O governo federal afirmou que cabe ao Brasil definir como o crime organizado é classificado e combatido dentro do território nacional. Em nota oficial, o Palácio do Planalto também acusou integrantes da família Bolsonaro de buscarem uma intervenção estrangeira no país junto ao governo dos Estados Unidos.
O posicionamento ocorre após autoridades norte-americanas discutirem a possibilidade de classificar organizações narcotraficantes brasileiras como grupos terroristas. Para especialistas, a medida pode abrir precedentes para interferências externas em assuntos internos do Brasil.
Na nota, o governo brasileiro argumenta que o terror praticado por facções criminosas está ligado ao lucro obtido com atividades ilegais, especialmente o tráfico de drogas e armas, e não deve ser confundido com o terrorismo internacional motivado por razões ideológicas, políticas ou religiosas.
“O terror causado por essas organizações em comunidades busca obter lucro através do crime, especialmente pelo tráfico de drogas e armas, e não pode ser confundido com o tipo de ação por motivos ideológicos, políticos e religiosos do terrorismo internacional”, afirmou o Palácio do Planalto.
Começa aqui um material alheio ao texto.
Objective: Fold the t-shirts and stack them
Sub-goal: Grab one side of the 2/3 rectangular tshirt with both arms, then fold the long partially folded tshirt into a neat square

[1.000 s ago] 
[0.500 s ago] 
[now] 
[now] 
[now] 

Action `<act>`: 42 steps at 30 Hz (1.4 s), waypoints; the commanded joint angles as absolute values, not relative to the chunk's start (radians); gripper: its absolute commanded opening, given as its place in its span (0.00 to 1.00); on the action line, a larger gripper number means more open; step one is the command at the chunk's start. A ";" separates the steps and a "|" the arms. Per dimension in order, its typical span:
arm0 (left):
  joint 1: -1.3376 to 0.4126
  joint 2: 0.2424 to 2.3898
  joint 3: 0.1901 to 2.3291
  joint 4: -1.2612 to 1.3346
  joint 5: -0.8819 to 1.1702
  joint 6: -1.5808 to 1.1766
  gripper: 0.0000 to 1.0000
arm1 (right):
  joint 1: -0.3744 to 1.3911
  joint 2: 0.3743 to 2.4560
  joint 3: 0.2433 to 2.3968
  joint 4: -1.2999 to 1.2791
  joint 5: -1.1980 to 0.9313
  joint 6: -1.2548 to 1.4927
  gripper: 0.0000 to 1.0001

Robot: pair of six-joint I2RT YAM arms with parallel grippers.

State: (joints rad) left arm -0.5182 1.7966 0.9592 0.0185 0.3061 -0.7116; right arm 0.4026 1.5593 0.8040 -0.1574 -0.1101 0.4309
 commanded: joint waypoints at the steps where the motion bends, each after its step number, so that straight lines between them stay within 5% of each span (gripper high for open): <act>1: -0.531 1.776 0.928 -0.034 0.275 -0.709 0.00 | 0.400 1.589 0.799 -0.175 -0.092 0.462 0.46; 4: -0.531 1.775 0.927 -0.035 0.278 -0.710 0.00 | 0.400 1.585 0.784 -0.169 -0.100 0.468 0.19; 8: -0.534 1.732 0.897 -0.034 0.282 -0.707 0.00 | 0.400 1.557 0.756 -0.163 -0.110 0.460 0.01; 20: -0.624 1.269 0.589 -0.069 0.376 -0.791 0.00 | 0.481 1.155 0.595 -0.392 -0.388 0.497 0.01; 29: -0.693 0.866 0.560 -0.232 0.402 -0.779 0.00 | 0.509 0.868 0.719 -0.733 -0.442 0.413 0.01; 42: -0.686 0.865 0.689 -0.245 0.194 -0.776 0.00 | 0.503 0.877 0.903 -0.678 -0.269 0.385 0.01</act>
O governo também demonstrou preocupação com possíveis impactos econômicos e institucionais caso medidas unilaterais sejam adotadas pelos Estados Unidos.
Segundo o comunicado, ações sem negociação entre os países podem enfraquecer o combate ao crime organizado, dificultar o compartilhamento de informações entre forças policiais e afetar o sistema financeiro brasileiro, incluindo o Pix.
O texto cita ainda que o sistema de pagamentos brasileiro vem sendo alvo de investigações nos Estados Unidos por suposta concorrência desleal contra empresas financeiras norte-americanas.
Governo cita família Bolsonaro
Na manifestação oficial, o Planalto afirmou que membros da família Bolsonaro têm incentivado autoridades norte-americanas a adotarem medidas de pressão contra o Brasil.
“É deplorável que mais uma vez integrantes da família Bolsonaro viajem aos Estados Unidos para defender intervenção estrangeira no Brasil, como já fizeram no tarifaço, que causou tantos danos ao nosso país”, declarou o governo.
O senador Flávio Bolsonaro teria se reunido nesta semana com o presidente dos Estados Unidos, Donald Trump, pedindo que facções criminosas brasileiras fossem classificadas como organizações terroristas.
Ainda segundo o Palácio do Planalto, o debate sobre segurança pública estaria sendo usado politicamente por “falsos patriotas” e “traidores” que defendem interferência externa em temas internos do Brasil.
Governo reconhece terror imposto por facções
Apesar das críticas à possível classificação internacional, o governo reconheceu que facções como o Primeiro Comando da Capital (PCC) e o Comando Vermelho (CV), além de milícias, promovem terror em diversas comunidades brasileiras.
No entanto, o Planalto reforçou que as ações desses grupos têm finalidade econômica e criminosa, diferentemente do terrorismo internacional ligado a motivações políticas ou religiosas.
O governo também destacou a recente aprovação de uma lei de combate às facções e milícias, que prevê penas de até 80 anos de prisão, além da implementação do programa “Brasil contra o Crime Organizado”, voltado ao enfrentamento das organizações criminosas em diferentes níveis de atuação.